The station at Wassand was closed in 1953 from when it was only open on a market day and then served by only one train in each direction.
In 1957 diesel rail cars replaced steam trains and in January 1960 station staff were withdrawn from all the intermediate stations, tickets being issued by the guards.
Dr Richard Beeching’s proposals for the future of the railway system were published in March 1963 and consent for the closure of the line was given on 14 September 1964. The closure was authorised by the government despite a 3,000 signature petition opposing closure. The Transport Users Consultative Committee also advised that the line should not be closed since this would cause hardship for the local communities!

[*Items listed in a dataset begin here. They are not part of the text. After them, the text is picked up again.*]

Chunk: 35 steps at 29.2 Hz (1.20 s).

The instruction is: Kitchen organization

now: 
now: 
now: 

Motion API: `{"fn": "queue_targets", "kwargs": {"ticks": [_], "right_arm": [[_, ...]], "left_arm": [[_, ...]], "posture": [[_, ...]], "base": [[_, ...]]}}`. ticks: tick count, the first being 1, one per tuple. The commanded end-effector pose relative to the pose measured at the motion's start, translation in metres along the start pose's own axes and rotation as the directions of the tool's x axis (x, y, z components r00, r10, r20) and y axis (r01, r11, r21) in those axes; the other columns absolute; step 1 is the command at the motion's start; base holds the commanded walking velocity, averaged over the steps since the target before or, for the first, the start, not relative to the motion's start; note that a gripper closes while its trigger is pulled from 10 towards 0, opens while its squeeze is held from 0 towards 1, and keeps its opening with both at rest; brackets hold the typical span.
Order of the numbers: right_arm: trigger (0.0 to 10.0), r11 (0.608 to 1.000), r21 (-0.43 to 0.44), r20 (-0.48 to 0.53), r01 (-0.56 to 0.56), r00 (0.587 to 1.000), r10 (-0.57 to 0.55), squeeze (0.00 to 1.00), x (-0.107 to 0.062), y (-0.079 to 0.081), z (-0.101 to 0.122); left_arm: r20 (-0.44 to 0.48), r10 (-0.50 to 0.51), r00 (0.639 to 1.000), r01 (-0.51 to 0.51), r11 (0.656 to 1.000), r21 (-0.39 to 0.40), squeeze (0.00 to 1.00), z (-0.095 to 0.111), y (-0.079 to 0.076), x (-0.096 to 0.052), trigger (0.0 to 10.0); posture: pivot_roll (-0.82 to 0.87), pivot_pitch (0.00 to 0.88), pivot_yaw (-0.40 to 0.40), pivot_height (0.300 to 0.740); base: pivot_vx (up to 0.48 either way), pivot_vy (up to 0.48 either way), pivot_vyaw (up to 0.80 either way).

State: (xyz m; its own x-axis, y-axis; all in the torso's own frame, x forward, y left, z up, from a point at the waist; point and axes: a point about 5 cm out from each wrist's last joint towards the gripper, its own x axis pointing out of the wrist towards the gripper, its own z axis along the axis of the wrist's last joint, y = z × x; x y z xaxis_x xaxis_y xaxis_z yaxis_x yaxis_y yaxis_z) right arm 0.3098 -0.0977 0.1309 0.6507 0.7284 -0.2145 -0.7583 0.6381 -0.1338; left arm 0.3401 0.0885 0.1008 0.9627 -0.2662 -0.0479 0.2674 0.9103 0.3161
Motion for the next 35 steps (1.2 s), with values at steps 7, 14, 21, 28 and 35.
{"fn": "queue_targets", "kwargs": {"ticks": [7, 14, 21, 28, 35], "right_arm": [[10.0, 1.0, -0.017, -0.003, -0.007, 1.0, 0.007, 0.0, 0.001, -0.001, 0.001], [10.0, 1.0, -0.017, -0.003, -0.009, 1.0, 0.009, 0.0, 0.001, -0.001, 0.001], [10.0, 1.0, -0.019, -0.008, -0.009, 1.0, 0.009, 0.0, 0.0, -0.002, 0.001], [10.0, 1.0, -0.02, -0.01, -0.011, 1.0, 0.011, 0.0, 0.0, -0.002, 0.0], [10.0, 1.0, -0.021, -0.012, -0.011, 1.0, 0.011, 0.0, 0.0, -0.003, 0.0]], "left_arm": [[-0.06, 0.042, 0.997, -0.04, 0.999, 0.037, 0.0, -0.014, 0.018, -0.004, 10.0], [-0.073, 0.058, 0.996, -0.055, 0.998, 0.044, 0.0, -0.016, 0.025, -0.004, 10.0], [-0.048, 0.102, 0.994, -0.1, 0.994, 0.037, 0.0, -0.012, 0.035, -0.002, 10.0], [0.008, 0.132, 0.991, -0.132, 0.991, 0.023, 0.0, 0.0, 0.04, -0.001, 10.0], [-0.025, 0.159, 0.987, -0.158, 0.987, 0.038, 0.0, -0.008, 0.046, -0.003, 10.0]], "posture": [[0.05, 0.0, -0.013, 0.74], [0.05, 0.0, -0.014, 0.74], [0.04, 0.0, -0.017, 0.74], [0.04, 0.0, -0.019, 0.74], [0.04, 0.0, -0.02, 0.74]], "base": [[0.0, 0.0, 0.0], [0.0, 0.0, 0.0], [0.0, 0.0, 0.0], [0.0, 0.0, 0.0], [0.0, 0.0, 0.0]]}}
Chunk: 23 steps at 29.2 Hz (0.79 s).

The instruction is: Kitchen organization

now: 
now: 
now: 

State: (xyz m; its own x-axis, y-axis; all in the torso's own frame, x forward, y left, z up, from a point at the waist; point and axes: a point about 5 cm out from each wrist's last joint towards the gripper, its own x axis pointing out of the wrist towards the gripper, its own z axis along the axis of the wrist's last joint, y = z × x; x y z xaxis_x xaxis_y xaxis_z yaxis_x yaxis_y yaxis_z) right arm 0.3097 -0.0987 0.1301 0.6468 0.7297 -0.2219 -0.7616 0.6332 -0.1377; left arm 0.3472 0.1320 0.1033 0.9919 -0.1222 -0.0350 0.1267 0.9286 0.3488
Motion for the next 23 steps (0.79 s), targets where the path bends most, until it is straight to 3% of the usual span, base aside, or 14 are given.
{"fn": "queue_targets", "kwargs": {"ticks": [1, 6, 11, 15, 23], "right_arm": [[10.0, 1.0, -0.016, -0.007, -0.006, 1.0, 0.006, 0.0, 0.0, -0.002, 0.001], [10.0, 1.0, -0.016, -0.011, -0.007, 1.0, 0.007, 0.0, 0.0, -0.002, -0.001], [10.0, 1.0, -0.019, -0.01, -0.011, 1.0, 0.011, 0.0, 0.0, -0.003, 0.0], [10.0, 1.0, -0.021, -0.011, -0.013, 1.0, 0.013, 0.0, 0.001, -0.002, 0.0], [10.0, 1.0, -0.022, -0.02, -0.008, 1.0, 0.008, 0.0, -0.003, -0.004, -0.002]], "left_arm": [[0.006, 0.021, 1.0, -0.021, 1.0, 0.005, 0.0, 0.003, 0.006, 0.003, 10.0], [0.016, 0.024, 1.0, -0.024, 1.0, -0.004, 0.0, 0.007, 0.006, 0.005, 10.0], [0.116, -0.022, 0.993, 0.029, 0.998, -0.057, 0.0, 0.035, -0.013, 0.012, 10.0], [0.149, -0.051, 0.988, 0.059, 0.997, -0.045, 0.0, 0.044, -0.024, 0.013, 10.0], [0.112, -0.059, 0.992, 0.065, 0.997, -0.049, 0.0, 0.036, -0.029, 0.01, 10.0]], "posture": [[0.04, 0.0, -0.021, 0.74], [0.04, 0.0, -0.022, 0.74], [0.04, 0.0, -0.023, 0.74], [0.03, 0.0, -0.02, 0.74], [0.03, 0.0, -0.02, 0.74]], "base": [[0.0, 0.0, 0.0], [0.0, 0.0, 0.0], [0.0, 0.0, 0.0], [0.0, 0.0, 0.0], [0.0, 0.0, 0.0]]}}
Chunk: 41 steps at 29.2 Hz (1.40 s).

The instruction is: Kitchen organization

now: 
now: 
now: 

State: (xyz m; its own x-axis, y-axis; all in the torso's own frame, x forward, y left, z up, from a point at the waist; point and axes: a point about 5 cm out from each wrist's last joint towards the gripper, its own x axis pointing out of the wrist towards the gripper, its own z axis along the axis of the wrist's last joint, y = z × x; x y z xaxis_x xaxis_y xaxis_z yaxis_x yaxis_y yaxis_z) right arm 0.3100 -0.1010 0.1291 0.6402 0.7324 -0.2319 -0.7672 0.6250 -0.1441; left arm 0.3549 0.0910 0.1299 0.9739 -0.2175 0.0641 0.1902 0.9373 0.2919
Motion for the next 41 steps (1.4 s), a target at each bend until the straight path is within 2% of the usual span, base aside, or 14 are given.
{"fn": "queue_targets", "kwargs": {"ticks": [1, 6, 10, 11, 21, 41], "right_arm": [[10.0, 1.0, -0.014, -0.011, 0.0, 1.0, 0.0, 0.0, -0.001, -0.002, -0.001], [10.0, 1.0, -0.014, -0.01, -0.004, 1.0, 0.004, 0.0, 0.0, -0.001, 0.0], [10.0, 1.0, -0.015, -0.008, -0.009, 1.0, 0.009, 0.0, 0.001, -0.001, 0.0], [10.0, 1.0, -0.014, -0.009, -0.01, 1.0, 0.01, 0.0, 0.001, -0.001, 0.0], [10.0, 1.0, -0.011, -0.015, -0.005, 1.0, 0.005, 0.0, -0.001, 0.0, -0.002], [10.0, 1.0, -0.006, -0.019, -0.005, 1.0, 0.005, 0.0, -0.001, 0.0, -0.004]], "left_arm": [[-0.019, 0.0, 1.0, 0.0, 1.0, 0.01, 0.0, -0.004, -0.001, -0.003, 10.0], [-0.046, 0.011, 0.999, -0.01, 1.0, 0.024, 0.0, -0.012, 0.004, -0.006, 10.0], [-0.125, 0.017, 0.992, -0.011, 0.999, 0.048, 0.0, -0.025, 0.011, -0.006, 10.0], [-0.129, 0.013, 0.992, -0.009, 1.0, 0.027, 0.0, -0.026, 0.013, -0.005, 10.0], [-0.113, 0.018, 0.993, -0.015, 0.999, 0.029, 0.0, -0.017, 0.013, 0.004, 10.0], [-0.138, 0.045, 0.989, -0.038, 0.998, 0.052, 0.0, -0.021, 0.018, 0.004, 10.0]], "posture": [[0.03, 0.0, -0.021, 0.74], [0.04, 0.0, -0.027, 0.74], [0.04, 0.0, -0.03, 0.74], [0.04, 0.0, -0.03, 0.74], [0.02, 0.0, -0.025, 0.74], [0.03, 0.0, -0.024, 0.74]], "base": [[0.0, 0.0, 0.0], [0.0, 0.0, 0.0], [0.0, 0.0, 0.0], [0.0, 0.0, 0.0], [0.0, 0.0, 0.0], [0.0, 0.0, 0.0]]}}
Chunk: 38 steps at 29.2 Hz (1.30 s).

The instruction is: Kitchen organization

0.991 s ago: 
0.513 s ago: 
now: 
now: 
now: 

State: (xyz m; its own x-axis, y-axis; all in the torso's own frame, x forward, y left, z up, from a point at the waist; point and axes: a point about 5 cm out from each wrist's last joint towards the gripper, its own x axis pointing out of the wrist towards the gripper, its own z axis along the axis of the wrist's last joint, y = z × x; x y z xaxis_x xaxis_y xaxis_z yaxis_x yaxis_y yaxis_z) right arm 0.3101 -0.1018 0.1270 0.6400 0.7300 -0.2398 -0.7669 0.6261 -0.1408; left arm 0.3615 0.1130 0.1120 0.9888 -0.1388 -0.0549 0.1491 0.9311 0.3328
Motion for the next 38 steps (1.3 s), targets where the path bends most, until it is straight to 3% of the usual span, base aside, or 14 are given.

The last passenger train ran on 17 October 1964 and the last goods traffic was carried on 30 April 1965.
Following closure, the track was lifted. Some of the railway buildings were used as houses from 1994.
The track bed of the railway is now in the ownership of the East Riding of Yorkshire Council. The Council has provided a hard surface and designated it as a permissive bridleway, known as the Hornsea Rail trail, part of the Trans Pennine Trail.
Mr Bob Myers recalls:
The stackyard at Marton Grange (Mr Rawson’s) caught fire just after the harvest. The yard was full to capacity when an old Fordson tractor which was being driven through the yard slid on a wet surface and the hot manifold on the tractor went up against a stack which set it on fire. The flames spread in no time before the fire service arrived and the whole lot was destroyed, along with livestock in nearby buildings. That occurred in 1947 or thereabouts.
We had a cobblers shop in the village: A chap set himself up in a garage next to the bungalow on the corner of Mulberry Lane. He was there for quite a time.
At Ivy Farm, New Ellerby (down the lane at the side of the chapel) the residents in the 40’s/50’s were Ernie and Lottie Lusby. They had a small dairy herd and delivered milk in the village by pony and trap. With there being no bottles, the milk was ladled from a bucket to your jug.
We had two carriers who used horses and carts and would travel into Holderness Road. Mr Arthur Walker who lived in Gladstone Terrace, next to the Post Office, and Mr Boasman who lived in the detached bungalow right of Mulberry Lane.
If you used the fish and chip shop, the ruling was “No Chips without Fish”. It cost 7 old pennies.